Snow on the PCT can vary from bits and patches to totally burying everything.   Depending on the time of day, it can be hard, icy and scary or so soft that you posthole.   When I KNOW there will be nasty snow (like near Tahquitz Peak or on Fuller Ridge or Mt. Baden-Powell or the High Sierra) I like to have an ice axe just in case.   But trek poles usually handle it pretty well.  I get out the ice axe when things are steep and icy.  Sometimes, like at Sonora Pass, we looked at a steep icy snowfield and said “I don’t think so!” about trying to cross it.  We scrambled down AROUND it instead.   You don’t want to mess with really steep icy snow.  Just last year,  Bill and I were preparing to go up ‘n over Old Army Pass, south of Mt.

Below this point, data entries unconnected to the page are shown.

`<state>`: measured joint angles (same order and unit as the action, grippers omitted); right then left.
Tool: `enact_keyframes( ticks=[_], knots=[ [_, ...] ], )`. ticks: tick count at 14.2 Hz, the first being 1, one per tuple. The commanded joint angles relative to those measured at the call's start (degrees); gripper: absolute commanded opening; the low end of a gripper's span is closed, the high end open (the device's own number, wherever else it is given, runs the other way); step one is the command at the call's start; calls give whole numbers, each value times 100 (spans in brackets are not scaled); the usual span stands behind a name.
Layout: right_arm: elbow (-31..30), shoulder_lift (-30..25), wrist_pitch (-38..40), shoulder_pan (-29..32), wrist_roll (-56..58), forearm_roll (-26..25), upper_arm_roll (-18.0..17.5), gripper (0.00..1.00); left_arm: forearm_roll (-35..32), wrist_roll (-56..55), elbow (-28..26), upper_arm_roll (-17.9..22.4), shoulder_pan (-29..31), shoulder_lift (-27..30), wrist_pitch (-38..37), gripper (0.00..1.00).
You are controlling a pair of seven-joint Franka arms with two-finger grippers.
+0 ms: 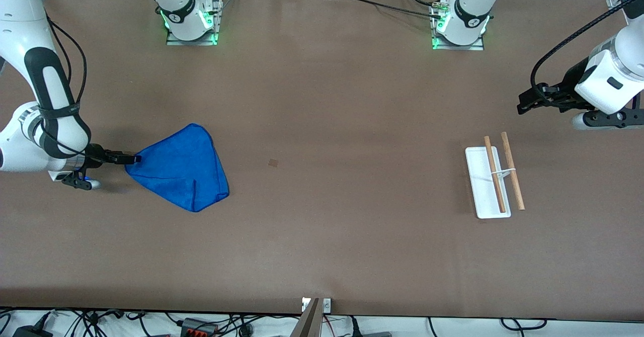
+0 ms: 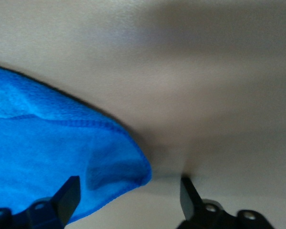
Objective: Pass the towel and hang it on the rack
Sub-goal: 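Close the right gripper on the towel corner and lift it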
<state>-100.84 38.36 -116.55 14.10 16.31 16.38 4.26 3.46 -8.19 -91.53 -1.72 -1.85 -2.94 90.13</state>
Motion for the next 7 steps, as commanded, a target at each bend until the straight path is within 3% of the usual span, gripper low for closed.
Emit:
enact_keyframes(
  ticks=[1, 7],
  knots=[
    [204, 75, 27, 93, 179, 173, -57, 77, 102, 151, 196, -13, 62, -93, -136, 100],
    [319, 163, 54, 93, 180, 181, -75, 67, 111, 151, 205, -13, 54, -102, -136, 100]
  ],
)
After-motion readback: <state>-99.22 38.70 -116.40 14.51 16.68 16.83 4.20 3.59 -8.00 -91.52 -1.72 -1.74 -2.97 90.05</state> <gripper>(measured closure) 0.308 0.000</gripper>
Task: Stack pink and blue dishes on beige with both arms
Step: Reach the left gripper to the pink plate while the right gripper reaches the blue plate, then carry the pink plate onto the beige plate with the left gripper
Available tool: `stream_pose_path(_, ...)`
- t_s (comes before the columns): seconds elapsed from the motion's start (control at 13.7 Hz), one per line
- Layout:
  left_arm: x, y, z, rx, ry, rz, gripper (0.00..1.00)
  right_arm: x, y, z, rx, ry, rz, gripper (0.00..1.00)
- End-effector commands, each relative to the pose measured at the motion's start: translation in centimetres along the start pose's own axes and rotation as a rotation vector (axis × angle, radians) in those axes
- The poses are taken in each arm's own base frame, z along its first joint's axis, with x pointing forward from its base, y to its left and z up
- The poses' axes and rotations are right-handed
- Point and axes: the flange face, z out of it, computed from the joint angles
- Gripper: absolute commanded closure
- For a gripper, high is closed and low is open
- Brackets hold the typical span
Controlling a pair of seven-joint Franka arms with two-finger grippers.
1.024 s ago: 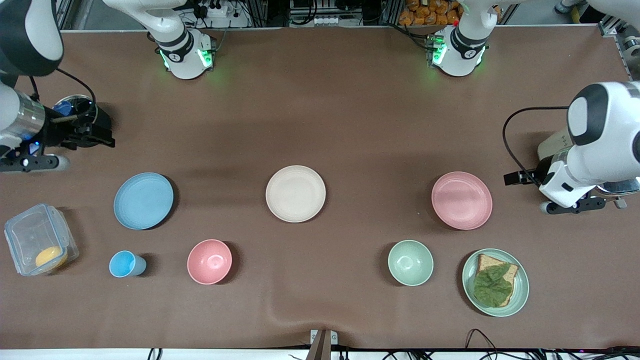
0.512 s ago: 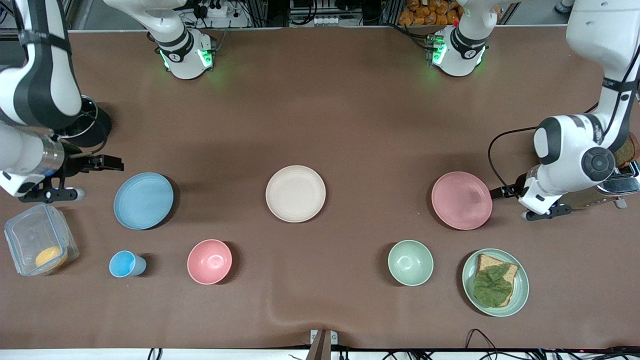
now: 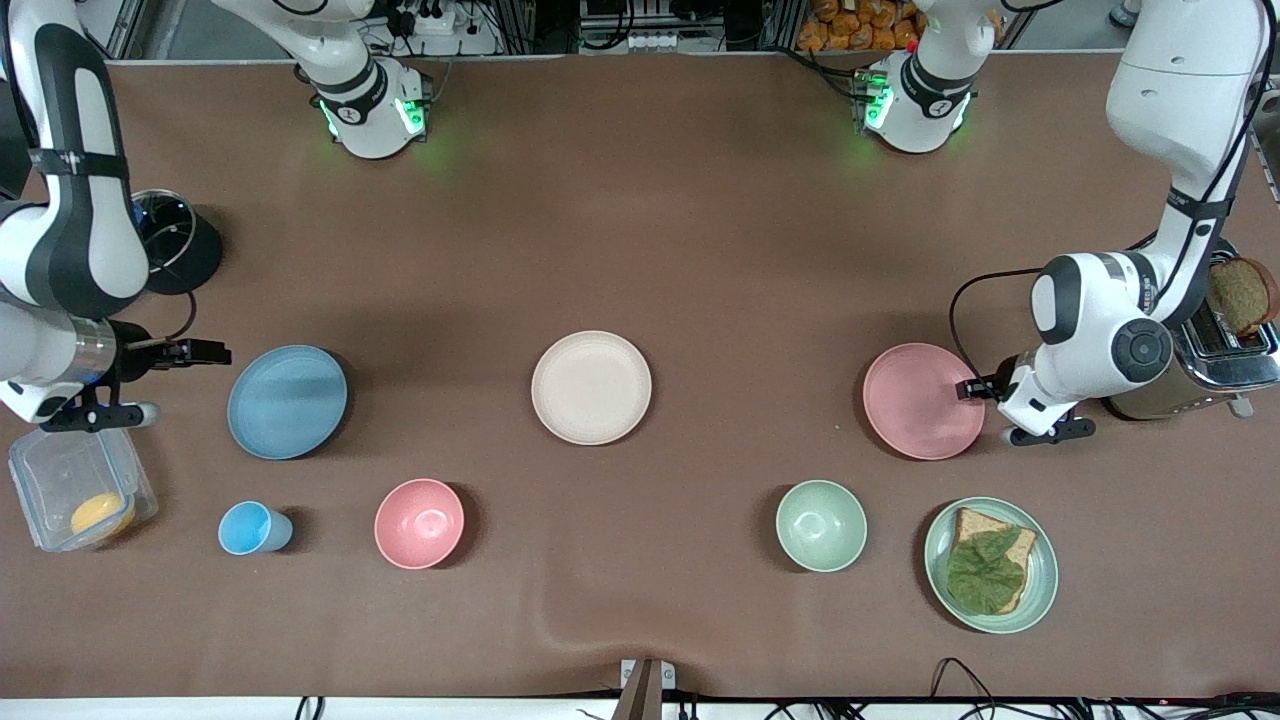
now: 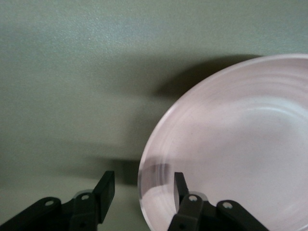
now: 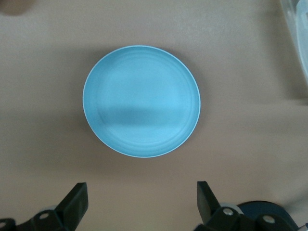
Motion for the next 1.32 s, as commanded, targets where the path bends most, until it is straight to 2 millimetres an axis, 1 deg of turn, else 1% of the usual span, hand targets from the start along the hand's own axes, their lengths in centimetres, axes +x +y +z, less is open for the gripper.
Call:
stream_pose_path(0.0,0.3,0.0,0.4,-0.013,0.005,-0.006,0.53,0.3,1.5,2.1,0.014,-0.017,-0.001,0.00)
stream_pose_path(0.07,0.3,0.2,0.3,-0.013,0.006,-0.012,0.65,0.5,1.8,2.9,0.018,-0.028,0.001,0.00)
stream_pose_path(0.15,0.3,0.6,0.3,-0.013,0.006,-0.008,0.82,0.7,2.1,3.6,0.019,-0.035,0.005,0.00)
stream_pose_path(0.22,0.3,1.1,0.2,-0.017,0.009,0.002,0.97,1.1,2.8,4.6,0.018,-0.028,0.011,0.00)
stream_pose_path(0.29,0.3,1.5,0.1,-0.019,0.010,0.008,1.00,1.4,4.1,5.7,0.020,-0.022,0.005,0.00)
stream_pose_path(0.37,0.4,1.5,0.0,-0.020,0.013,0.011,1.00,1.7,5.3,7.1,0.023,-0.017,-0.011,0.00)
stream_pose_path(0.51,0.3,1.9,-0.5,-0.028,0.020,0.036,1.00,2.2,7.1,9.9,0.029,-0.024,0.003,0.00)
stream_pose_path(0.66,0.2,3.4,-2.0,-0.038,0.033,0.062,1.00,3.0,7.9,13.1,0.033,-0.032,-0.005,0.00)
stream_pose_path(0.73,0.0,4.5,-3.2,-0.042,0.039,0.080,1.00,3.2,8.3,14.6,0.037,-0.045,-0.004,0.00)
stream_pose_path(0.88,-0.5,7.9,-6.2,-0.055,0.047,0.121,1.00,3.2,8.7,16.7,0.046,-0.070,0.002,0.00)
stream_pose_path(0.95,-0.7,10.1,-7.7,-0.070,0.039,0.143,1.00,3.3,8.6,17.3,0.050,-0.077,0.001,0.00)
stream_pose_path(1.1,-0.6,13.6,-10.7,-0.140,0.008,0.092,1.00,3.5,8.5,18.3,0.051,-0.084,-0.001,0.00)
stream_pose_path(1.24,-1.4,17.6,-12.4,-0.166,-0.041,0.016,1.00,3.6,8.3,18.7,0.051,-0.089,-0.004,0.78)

Whitney, when another hiker we met warned us, “Don’t try to cross the snowfield at the top of the pass.   A lady DIED up there yesterday, trying to do it.   When you get to the snowfield, shinny up the rock chute right next to it.”   Well, we did “shinny up” and avoided the steep snow, though the “shinny” part was totally terrifying for me.  Bill just chugged right up it, but I’m height-challenged.  I ended up taking off my pack, climbing up a bit, then reaching back down to haul my pack up before going on.   I did that enough times, and finally reached the top.

When the snow isn’t icy, and is nice to walk on, but the hillside is steep,  Bill often goes ahead of me and then I can just step in his footprints. 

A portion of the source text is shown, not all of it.